■ **DATA BLOCK**

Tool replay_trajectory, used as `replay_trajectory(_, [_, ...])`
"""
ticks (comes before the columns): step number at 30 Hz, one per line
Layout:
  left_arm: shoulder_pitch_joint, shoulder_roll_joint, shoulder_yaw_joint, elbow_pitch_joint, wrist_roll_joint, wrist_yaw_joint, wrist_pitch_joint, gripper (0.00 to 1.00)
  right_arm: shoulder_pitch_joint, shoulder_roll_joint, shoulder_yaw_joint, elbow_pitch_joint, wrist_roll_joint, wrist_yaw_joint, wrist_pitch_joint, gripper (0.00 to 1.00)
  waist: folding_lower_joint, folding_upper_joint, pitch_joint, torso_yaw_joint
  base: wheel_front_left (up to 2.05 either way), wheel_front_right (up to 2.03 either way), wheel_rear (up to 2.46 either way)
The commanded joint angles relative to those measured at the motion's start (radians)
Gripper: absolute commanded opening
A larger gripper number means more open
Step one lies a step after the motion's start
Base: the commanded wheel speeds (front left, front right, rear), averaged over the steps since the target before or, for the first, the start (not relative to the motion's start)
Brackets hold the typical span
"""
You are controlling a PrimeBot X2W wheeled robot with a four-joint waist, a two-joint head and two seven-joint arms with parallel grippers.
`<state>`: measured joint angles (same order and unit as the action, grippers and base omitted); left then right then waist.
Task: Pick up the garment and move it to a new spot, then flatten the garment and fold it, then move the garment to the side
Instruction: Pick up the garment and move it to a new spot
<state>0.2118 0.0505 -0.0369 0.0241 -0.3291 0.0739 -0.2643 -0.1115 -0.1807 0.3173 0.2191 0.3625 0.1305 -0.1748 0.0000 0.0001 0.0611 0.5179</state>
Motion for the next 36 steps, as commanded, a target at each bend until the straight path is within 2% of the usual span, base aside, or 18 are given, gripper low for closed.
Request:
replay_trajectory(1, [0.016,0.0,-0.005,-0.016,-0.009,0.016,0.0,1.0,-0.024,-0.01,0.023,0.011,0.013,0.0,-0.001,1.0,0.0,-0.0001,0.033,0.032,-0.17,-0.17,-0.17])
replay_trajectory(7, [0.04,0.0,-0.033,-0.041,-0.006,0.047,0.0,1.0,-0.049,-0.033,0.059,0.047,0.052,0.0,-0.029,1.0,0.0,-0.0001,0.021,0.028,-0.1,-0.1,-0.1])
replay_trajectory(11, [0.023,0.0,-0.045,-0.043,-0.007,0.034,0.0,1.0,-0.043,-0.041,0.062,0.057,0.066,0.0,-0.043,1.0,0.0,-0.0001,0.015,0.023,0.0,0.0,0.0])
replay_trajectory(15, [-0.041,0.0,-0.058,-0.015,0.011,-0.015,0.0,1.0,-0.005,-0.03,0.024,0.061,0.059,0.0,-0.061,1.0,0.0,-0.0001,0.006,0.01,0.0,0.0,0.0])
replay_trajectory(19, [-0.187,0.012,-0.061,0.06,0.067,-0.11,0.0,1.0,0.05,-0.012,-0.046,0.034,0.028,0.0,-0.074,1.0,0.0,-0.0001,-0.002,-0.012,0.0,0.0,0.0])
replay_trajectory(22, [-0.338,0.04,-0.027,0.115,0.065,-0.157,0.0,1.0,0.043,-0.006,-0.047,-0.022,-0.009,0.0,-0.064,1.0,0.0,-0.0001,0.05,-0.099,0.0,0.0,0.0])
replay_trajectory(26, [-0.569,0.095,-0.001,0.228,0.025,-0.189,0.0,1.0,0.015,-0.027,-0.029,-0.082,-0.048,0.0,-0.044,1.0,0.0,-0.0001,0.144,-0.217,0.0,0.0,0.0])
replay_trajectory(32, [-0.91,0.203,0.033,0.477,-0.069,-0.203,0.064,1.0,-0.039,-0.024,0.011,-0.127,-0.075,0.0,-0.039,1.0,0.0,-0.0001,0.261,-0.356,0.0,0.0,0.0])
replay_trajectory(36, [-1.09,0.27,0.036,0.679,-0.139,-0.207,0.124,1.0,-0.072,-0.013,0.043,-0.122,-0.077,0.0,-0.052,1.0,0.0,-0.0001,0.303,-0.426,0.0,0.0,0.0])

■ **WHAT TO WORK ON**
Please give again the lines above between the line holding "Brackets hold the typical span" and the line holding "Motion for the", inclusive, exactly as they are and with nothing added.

■ **ANSWER TO THE PROBLEM**
Brackets hold the typical span
"""
You are controlling a PrimeBot X2W wheeled robot with a four-joint waist, a two-joint head and two seven-joint arms with parallel grippers.
`<state>`: measured joint angles (same order and unit as the action, grippers and base omitted); left then right then waist.
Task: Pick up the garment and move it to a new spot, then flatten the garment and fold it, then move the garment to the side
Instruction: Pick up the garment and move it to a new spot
<state>0.2118 0.0505 -0.0369 0.0241 -0.3291 0.0739 -0.2643 -0.1115 -0.1807 0.3173 0.2191 0.3625 0.1305 -0.1748 0.0000 0.0001 0.0611 0.5179</state>
Motion for the next 36 steps, as commanded, a target at each bend until the straight path is within 2% of the usual span, base aside, or 18 are given, gripper low for closed.

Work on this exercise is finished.